More businesses expect taxes to rise rather than fall after the general election
More businesses expect taxes to rise rather than fall after the next general election, according to the latest research from accountancy and business advisory firm BDO.
BDO’s survey of more than 500 mid-market businesses, conducted ahead of the upcoming Autumn Statement (22 November 2023), revealed that more than three quarters of businesses (77%) expect to pay the same or higher taxes after the next general election, while just under a quarter (23%) expect business taxes to reduce.
The mood appears to have shifted from earlier this year. A similar BDO survey in July suggested that a majority of businesses (61%) thought that the UK’s business tax environment would improve after a general election.
This change in sentiment may reflect a growing appreciation of the state of the public finances, the outlook for interest rates and the prospects for political change.
While it has been made clear that tax cuts are not likely to be on the agenda at the Autumn Statement, when presented with a number of options that the chancellor should do to help businesses instead, survey respondents said that investment in HMRC service levels should be his top priority. At 38%, this came ahead of simplifying tax rules (35%) and cutting government spending (27%).
This echoes the findings of a recent survey conducted by the Chartered Institute of Taxation (CIOT) which identified widespread dissatisfaction with HMRC service levels among both tax agents and taxpayers, with a majority of respondents saying that poor service levels were making it harder to do business.
When asked what tax changes the chancellor should introduce once economic conditions improve, the most popular call among respondents was for new green tax breaks (31%). This came ahead of demands to cut the headline rate of corporation tax (28%), to make the 100% first year capital allowance permanent (25%) and to cut employers’ NIC (15%).

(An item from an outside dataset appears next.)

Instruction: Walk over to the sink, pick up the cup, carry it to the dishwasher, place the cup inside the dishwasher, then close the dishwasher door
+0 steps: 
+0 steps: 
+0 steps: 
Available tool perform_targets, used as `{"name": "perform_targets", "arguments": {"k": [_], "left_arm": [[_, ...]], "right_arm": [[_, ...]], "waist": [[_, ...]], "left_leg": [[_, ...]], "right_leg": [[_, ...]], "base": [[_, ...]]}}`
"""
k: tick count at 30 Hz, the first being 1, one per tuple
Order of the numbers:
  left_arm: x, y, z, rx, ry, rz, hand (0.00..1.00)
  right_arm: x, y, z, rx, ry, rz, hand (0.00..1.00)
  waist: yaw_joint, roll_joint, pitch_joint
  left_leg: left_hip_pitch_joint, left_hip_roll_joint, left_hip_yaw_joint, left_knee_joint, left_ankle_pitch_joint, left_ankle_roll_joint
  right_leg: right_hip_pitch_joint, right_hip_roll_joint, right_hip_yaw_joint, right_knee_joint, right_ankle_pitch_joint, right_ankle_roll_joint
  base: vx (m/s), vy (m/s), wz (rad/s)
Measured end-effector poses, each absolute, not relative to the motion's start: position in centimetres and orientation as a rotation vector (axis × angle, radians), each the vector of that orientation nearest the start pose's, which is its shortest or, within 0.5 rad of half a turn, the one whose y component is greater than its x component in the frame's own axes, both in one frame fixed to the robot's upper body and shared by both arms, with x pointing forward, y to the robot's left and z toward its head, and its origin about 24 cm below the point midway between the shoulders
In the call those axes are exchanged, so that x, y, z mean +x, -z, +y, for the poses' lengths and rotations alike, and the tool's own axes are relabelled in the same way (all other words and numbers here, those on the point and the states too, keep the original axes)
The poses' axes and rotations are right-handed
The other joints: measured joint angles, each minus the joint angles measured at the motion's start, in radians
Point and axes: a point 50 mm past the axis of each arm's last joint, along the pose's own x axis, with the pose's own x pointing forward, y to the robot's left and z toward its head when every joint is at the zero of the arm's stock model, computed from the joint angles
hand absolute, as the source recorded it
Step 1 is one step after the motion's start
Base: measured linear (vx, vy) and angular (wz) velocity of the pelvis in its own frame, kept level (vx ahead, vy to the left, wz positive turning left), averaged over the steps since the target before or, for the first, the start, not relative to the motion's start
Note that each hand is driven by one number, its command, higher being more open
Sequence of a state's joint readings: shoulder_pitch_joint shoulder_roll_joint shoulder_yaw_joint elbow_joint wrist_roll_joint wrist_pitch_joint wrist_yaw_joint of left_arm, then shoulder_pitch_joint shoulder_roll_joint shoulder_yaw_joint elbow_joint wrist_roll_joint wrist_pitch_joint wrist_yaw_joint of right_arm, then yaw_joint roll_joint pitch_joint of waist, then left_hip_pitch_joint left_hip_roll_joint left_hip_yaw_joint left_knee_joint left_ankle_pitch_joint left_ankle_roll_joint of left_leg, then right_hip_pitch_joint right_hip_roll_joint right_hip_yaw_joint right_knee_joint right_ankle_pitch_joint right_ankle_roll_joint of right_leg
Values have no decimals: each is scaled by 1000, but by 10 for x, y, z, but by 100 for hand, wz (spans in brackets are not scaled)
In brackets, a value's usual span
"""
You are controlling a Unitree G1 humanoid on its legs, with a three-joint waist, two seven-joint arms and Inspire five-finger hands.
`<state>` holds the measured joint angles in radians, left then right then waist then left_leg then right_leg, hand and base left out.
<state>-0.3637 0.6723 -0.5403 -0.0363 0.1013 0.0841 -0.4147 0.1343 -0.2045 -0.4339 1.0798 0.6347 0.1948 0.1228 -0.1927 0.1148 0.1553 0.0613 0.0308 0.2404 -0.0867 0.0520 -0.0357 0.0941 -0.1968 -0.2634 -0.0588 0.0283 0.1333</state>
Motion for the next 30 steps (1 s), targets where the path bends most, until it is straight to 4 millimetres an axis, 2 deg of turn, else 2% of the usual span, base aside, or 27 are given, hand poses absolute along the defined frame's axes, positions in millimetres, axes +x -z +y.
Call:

On a similar green theme, almost three quarters of respondents (74%) said they would support the introduction of a new UK carbon border tax to prevent companies from offshoring their carbon emissions.
The survey also identified a high degree of concern among SMEs about the prospects for a reduction in the rates of R&D tax relief, with a high proportion of respondents (85%) saying they may look to move their R&D activities out of the UK.
Jonathan Hickman, a tax partner at BDO said: “Set against a very challenging fiscal backdrop, the chancellor has already warned that tax cuts are off the table at the Autumn Statement. There appears to be a growing – some might say grudging – acceptance among businesses that the current high levels of business taxation may be here to stay and could even rise post the general election.
“Businesses do, however, want to see more investment in HMRC so that service levels can improve, as well as a better designed, simpler tax system.
“The proposed reforms to the UK’s complex R&D tax regime, which we may hear more about at the Autumn Statement, will provide an indication of the government’s commitment to tax simplification. However, we are also seeing a high degree of concern among SMEs about the proposed reduced rates of relief with 85% saying they’d consider shifting their R&D functions overseas.
“While the likelihood of such a high proportion of businesses taking this course of action is probably slim, it does nevertheless reflect growing unease about the likely competitiveness of the UK’s future R&D regime when compared to other international jurisdictions.
“Our survey also shows an encouraging willingness among middle market businesses to reduce their environmental impact, but they are looking for the government to introduce new green tax breaks to help them do so.”